What does that mean for you? It means that searches will no longer direct to your page, or that it will be significantly reduced in the results. Since huge majorities of people don't look past page 1 of their search results, this means you'll lose out on almost all of your potential online business with even relatively minor penalties.
#2: Broad Spectrum Pay Per Click Ads
Many attorneys like to use pay per click ads online for a few different reasons—they're easy to start up and they can deliver immediate returns, unlike some types of online marketing. However, if you're still using pay per click ads, you've probably also noticed some disadvantages. High bounce rates, low conversions, and the worst part—as soon as you stop paying, the new business dries up immediately.
Generally, the reason that attorneys have bad luck with pay per click advertisements is that they're not taking enough care to target their ideal clients and the types of clients they most commonly get. There's no need to waste your time advertising to people who are a long way from your office, or who are outside of the age ranges where you tend to do almost all of your business.
What's more, even if you want to target several different groups, you should be targeting them with specific pay per click ads for their target market. These ads can take them to a microsite that specifically addresses the concerns of their demographic.
#3: Fake Followers
If you have blogs or business social media accounts, you've almost certainly gotten emails from people who say that they could get you new followers and friends. While these offers may sound tempting—like an immediate big internet presence on the biggest social media networks—the truth is actually a lot more disappointing. When you pay for followers, you're not paying for the kind of quality following that actually generates discussion and buzz.
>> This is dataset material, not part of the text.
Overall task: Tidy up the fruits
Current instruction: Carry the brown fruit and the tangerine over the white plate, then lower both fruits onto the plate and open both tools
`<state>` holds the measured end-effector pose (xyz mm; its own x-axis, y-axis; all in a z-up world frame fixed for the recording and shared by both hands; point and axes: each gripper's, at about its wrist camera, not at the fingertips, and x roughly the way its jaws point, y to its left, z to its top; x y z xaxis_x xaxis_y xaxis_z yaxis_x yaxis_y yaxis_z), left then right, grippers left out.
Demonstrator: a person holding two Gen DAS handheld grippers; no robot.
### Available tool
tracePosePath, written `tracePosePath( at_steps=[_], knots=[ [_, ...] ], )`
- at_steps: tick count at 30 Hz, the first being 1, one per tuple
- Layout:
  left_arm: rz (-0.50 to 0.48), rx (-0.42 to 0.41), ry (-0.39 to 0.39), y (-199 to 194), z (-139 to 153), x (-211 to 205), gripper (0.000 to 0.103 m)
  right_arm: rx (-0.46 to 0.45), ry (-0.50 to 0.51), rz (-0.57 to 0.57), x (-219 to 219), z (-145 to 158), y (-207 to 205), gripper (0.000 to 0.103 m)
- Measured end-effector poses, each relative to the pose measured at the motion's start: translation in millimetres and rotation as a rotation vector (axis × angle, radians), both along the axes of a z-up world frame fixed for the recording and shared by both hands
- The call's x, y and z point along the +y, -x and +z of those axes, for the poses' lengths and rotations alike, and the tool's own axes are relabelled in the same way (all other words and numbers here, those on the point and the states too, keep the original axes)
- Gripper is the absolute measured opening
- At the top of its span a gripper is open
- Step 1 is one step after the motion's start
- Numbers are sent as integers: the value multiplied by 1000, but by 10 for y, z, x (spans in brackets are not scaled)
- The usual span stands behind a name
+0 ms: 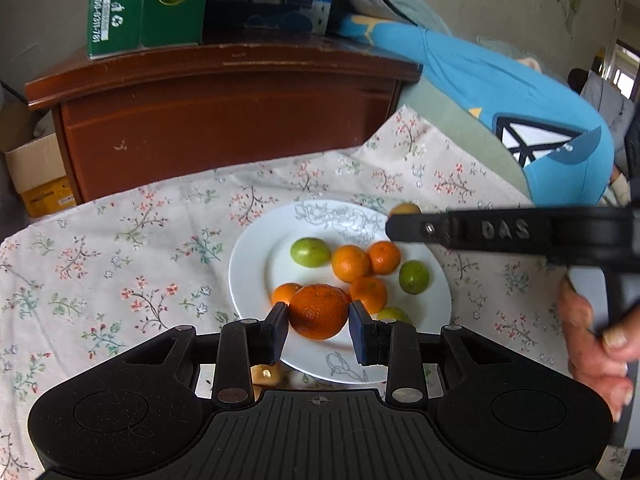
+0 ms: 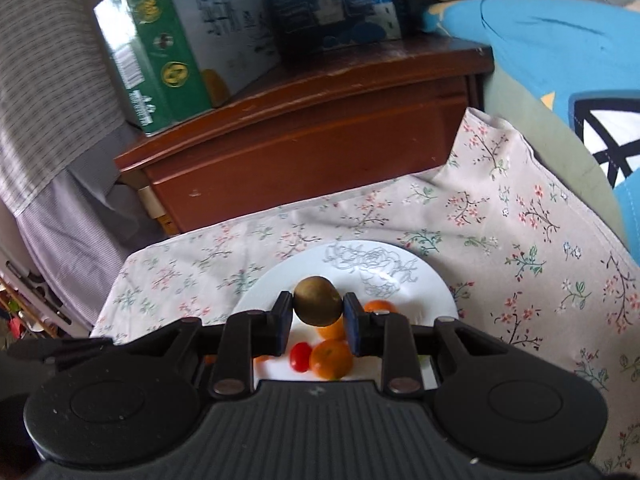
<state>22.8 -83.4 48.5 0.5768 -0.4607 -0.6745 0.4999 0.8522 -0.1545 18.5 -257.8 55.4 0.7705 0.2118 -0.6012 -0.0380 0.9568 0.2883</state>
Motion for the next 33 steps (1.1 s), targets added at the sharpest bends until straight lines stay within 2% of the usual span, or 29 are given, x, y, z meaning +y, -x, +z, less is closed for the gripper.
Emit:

The reason that people with a lot of followers are influential isn't because of a number on their screen. It's because people like what they have to say, and find them interesting. You won't gain influence with fake friends.
#4: Tagging Websites
Foursquare and other “tagging” sites seemed like one of the fastest growing trends in social media for a few years. The problem that made these a trend on their way out is that they had relatively limited appeal. Most of the web audience simply never made room in their browsing day to tag where they were. Others had privacy concerns, which would have only magnified if any of these tagging services had ever caught on in a bigger way.
#5: Generalized Websites
If your website has something for everybody, that may be great for an overall firm site, but you need to understand that your main firm website may not be your best marketing tool site. Instead, the big trend now is to create a large number of targeted microsites. Microsites should be relatively conversational and informal compared to your main law firm site, and some firms have dozens of these websites. You can often get very descriptive, long URLs for this kind of microsite.
#6: Flash Intros
A few years ago, many websites had big introductions made with Flash, which had functionalities that made websites more multimedia-oriented. With the multimedia focus in today's marketing, you may think that a Flash intro would be a good idea for a contemporary law firm website. However, Flash intros are cumbersome, take a long time for users to download, and runs into incompatibility problems on older computers and on smartphones.
Keep your website HTML, rather than Flash, based and you'll have much better luck getting people from mobile operating systems to use your website and become your clients.
#7: Parody Videos
It's one of the quickest and easiest ways to write something funny for the internet about just about any topic. Themed parody videos might seem like a fun way to have your law firm do something different with its marketing, but at this point you have to ask: is whatever you're doing really that different? At this point, so many legal parody videos exist—many created by law school students for an annual contest—that in order to stand out in a good way, you'll need to have polish, production values, and lyrics that aren't terrible and sound great with the original rhythms of the song.
If you're dead set on making a parody video, get professional production and make sure that you have people look at it before you make it live. More often than not, parody videos today are perceived as more embarrassing than awesome. You'll be more likely to go viral with something that is both funny and unique.